» **To do**
Below are records. Find each line in them that holds the word "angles" and copy it.

» **Data for processing**
※ ※ ※
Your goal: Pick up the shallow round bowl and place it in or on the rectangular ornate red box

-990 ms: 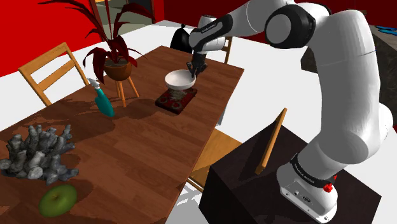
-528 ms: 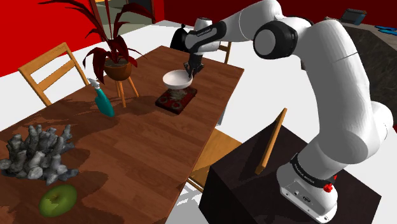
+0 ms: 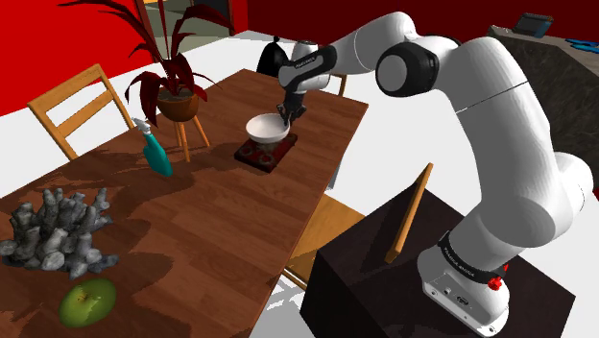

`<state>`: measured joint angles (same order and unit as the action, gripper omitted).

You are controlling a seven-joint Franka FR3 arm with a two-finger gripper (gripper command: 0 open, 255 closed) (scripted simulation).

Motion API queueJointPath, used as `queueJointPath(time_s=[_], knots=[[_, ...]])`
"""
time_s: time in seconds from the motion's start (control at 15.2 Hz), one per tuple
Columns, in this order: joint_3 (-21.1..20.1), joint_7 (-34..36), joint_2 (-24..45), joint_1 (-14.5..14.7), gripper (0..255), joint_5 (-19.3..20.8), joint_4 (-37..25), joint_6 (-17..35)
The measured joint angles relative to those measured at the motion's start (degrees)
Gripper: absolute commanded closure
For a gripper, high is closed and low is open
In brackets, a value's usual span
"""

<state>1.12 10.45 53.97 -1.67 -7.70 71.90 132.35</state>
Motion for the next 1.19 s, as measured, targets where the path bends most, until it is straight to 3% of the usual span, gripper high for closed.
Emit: queueJointPath(time_s=[0.86,0.92,1.19], knots=[[-0.18,-0.34,4.02,-0.13,255,-0.17,-1.47,2.62],[-0.18,-0.34,4.01,-0.13,0,-0.17,-1.45,2.62],[-0.20,-0.34,4.01,-0.12,0,-0.17,-1.45,2.62]])
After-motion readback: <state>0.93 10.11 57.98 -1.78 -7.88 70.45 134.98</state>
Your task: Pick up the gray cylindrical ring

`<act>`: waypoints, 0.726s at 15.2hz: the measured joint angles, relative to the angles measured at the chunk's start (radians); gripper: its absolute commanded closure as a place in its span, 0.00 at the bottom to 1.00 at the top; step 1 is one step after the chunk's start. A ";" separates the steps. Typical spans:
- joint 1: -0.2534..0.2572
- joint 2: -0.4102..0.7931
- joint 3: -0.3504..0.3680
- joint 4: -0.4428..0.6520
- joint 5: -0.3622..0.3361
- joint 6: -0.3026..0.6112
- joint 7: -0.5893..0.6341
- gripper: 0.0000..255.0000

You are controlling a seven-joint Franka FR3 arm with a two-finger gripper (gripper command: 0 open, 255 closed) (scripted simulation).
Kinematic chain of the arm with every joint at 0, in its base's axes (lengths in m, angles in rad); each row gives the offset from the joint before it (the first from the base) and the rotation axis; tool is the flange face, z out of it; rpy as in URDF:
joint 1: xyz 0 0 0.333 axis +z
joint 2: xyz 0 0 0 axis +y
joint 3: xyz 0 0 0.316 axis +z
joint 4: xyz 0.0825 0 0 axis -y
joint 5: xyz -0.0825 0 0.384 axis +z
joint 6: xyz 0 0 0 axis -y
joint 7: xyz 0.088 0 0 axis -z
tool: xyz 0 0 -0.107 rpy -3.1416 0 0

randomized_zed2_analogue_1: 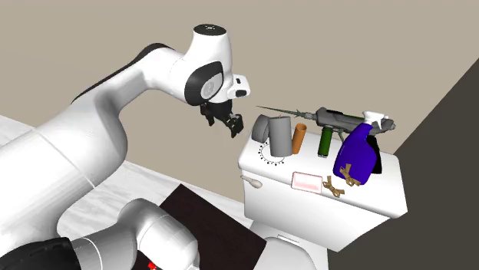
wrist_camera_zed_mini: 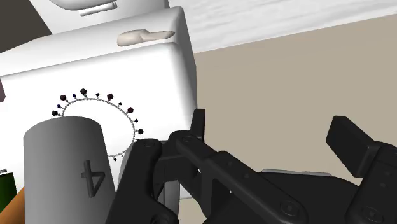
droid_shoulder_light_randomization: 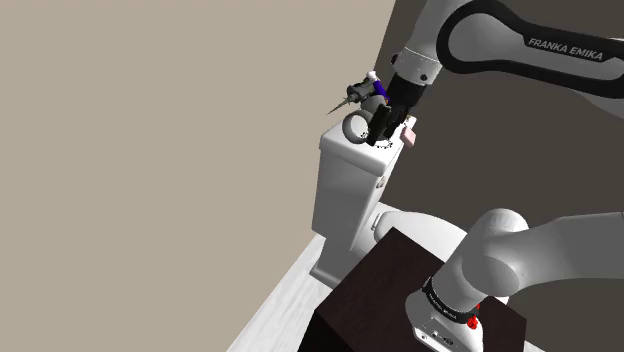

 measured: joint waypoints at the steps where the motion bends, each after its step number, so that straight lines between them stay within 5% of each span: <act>1: 0.000 0.000 0.000 0.000 0.000 0.000 0.000 0.00; 11: -0.215 0.143 0.115 0.087 -0.211 0.130 0.365 0.00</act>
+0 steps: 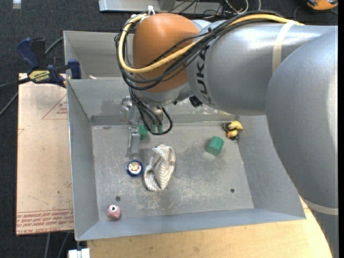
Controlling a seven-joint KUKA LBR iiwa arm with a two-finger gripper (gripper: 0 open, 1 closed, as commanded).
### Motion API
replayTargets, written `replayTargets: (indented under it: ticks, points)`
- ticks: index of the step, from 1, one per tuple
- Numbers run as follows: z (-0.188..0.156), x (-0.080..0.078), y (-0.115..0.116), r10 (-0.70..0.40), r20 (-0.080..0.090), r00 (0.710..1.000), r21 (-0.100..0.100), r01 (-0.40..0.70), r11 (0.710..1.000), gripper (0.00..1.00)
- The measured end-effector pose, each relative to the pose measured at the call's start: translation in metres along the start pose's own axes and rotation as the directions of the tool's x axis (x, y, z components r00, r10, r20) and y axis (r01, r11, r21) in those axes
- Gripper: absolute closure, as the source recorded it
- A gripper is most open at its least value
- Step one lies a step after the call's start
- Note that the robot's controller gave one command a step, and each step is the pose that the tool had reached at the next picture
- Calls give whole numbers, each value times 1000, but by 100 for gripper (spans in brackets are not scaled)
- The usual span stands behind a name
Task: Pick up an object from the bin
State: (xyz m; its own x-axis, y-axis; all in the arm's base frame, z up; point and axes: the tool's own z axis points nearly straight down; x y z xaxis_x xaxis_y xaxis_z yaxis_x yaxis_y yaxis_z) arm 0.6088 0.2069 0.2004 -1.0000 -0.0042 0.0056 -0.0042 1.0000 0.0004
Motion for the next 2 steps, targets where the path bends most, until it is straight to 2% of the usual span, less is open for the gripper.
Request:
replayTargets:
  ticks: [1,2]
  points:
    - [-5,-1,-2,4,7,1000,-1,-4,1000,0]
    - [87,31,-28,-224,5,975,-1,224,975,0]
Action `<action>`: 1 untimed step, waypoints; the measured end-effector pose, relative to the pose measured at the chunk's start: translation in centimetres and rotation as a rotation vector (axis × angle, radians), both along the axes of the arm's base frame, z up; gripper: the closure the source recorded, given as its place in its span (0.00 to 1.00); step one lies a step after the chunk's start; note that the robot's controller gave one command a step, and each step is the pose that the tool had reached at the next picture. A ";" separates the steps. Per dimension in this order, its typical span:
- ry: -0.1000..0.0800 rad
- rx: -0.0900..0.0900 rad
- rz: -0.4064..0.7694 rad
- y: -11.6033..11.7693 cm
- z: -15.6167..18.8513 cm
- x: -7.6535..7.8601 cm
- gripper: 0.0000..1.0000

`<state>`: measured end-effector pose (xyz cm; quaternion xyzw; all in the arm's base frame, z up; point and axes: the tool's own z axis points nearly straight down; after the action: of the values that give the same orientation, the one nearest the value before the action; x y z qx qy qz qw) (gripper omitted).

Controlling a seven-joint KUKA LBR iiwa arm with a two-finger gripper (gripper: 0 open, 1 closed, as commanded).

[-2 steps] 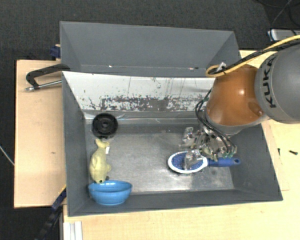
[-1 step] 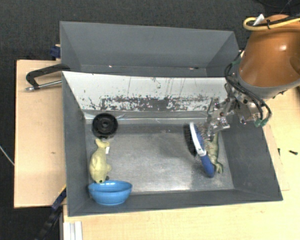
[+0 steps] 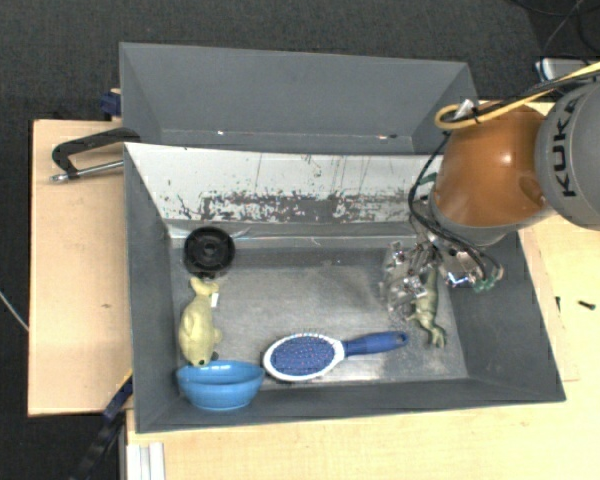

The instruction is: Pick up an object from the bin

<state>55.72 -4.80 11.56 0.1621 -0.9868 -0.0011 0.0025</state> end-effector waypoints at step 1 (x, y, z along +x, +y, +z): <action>-0.006 -0.002 0.019 -4.6 -0.5 -0.6 1.00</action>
Offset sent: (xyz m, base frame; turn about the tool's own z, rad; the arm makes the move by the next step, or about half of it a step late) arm -0.0063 -0.0443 -0.0058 -0.0243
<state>55.13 -9.44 11.03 0.1715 -0.9852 0.0004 -0.0001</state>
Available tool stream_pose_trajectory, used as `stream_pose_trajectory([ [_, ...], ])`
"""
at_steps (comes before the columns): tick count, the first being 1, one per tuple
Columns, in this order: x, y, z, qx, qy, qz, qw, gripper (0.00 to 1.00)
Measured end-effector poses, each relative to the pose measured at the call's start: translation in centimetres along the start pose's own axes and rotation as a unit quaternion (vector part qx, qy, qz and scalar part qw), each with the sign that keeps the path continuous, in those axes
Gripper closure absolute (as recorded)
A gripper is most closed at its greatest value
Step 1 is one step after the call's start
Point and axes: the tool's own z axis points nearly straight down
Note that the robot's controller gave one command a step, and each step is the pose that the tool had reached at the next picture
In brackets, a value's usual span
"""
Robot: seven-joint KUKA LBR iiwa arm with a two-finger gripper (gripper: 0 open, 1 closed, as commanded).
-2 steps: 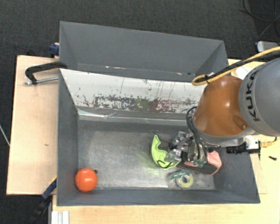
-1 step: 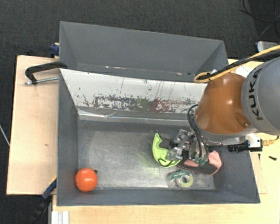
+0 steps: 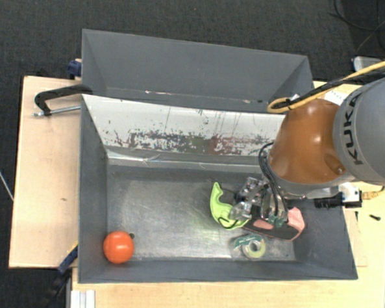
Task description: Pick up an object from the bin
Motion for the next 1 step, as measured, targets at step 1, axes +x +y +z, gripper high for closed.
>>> stream_pose_trajectory([
  [1, 0.13, -0.02, -0.67, 0.001, 0.0042, 0.0, 1.0, 1.0],
])
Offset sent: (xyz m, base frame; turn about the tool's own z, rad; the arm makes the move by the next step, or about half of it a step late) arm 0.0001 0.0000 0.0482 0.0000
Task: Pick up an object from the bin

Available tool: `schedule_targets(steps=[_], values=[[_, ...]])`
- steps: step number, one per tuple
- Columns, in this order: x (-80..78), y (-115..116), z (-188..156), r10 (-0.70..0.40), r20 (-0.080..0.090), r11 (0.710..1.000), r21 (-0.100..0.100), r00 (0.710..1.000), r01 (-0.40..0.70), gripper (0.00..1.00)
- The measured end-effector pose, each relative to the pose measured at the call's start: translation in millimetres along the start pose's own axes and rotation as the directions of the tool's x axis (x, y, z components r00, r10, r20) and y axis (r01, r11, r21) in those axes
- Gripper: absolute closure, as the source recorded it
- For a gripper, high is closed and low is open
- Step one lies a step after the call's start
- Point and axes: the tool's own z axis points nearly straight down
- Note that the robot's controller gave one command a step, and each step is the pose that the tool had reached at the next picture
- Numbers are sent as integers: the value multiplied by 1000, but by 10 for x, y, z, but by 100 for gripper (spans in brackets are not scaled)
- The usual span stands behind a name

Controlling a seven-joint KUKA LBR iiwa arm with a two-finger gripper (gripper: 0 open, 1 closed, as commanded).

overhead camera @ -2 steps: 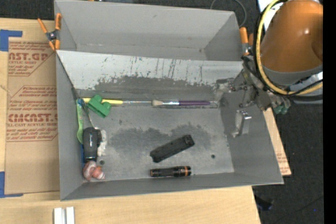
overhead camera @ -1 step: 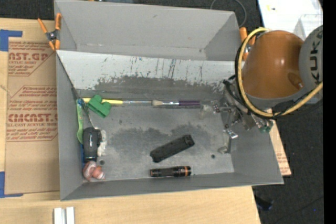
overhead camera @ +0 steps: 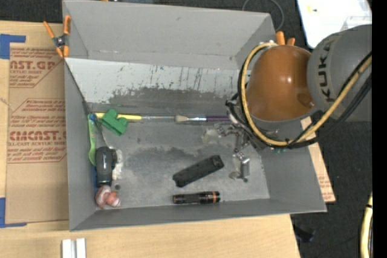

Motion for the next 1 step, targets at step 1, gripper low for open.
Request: schedule_targets(steps=[1], values=[[-170,281,160,-21,-5,1000,-3,1000,21,0]])
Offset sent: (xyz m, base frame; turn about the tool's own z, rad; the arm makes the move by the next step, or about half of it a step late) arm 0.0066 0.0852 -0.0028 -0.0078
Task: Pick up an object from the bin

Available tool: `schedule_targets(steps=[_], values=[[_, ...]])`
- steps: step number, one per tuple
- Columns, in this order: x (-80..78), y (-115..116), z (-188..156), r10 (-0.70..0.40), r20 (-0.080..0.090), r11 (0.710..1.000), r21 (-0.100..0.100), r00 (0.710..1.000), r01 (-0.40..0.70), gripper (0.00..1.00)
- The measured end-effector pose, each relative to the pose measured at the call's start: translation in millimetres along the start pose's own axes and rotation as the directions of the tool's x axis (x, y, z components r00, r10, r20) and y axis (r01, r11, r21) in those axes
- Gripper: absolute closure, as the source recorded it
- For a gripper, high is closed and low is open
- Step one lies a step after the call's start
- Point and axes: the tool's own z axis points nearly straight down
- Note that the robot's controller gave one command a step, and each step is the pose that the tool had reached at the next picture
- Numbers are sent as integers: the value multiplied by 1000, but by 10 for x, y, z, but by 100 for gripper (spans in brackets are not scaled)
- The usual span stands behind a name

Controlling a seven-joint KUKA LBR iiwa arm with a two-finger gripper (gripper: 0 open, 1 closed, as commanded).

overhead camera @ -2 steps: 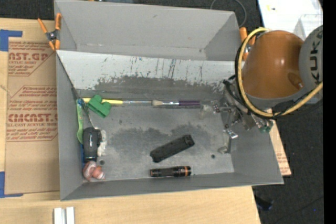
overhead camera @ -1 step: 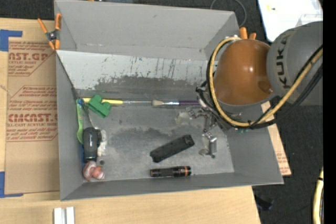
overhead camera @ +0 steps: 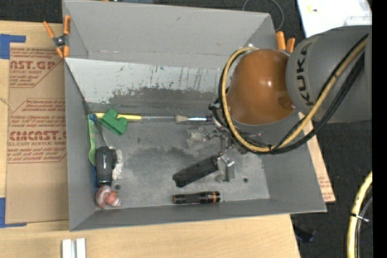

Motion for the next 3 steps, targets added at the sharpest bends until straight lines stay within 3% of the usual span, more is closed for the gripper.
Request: schedule_targets(steps=[1,2,3], values=[[-248,354,-91,9,2,1000,-1,1000,-9,0],[-424,114,347,79,9,997,-1,997,-79,0],[112,122,387,-113,6,994,-1,994,113,0]])
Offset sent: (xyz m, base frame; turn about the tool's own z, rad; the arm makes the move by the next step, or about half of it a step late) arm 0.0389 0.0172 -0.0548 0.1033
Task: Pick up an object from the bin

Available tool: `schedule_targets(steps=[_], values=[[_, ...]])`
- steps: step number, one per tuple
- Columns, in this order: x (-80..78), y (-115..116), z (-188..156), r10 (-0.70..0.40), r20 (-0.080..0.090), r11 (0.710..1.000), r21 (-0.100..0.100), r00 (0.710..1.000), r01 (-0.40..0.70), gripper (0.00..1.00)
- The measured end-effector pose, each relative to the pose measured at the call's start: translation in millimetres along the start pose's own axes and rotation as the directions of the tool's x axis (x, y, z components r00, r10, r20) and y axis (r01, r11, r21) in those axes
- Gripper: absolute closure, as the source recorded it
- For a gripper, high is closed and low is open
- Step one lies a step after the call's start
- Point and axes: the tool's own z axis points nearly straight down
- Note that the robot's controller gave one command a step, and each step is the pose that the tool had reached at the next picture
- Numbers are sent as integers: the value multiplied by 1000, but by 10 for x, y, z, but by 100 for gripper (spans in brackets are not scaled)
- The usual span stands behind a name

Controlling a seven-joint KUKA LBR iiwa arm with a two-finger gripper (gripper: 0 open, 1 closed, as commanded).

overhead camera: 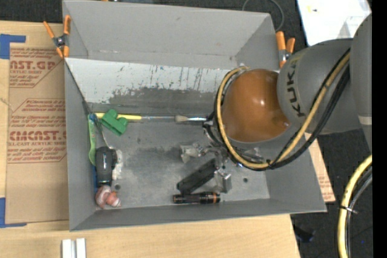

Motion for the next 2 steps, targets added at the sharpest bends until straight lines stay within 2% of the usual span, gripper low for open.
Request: schedule_targets(steps=[1,2], values=[[284,-304,156,-39,2,999,1,999,39,100],[264,-310,152,-40,9,999,5,999,40,0]])
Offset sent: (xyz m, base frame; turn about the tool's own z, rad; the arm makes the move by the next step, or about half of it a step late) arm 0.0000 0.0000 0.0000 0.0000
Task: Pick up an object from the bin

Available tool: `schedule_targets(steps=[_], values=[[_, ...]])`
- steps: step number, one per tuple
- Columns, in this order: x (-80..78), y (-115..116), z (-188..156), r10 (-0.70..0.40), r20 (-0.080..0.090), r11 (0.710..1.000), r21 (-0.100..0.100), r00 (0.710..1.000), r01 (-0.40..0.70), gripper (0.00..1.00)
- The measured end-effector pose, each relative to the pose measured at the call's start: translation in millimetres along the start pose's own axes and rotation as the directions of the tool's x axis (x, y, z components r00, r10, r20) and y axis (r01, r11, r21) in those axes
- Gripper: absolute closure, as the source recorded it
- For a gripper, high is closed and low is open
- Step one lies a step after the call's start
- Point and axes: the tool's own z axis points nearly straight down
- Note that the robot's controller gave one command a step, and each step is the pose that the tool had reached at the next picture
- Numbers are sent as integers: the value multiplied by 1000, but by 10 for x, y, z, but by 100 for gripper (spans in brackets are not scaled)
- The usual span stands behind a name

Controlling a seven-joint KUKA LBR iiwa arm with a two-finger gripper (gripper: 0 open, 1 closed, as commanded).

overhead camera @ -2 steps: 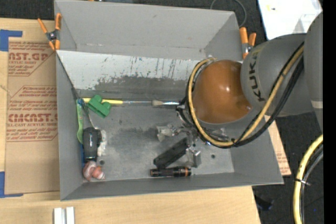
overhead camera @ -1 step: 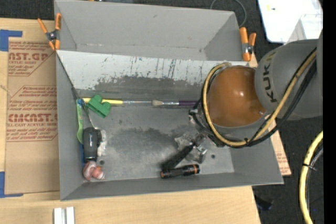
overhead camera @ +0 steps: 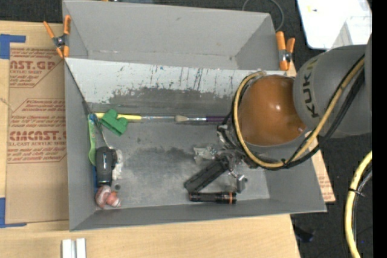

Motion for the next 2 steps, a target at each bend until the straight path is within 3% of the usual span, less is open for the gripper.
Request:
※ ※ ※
» **Response for this exercise**
`<state>`: measured joint angles (same order and unit as the action, gripper omitted).
The measured joint angles relative to those measured at the motion's start (degrees)
`<act>`: waypoints, 0.726s at 15.2hz: the measured joint angles, relative to the angles measured at the chunk's start (radians); gripper: its absolute commanded closure as a place in its span, 0.00 at the bottom to 1.00 at the top; step 1 is one step after the chunk's start. A ";" separates the steps. Typical spans:
Kinematic chain of the arm with every joint at 0, in its base's axes (lengths in m, angles in rad); each row gives the offset from the joint before it (the first from the base) and the rotation axis; tool is the flange face, z out of it; rpy as in URDF:

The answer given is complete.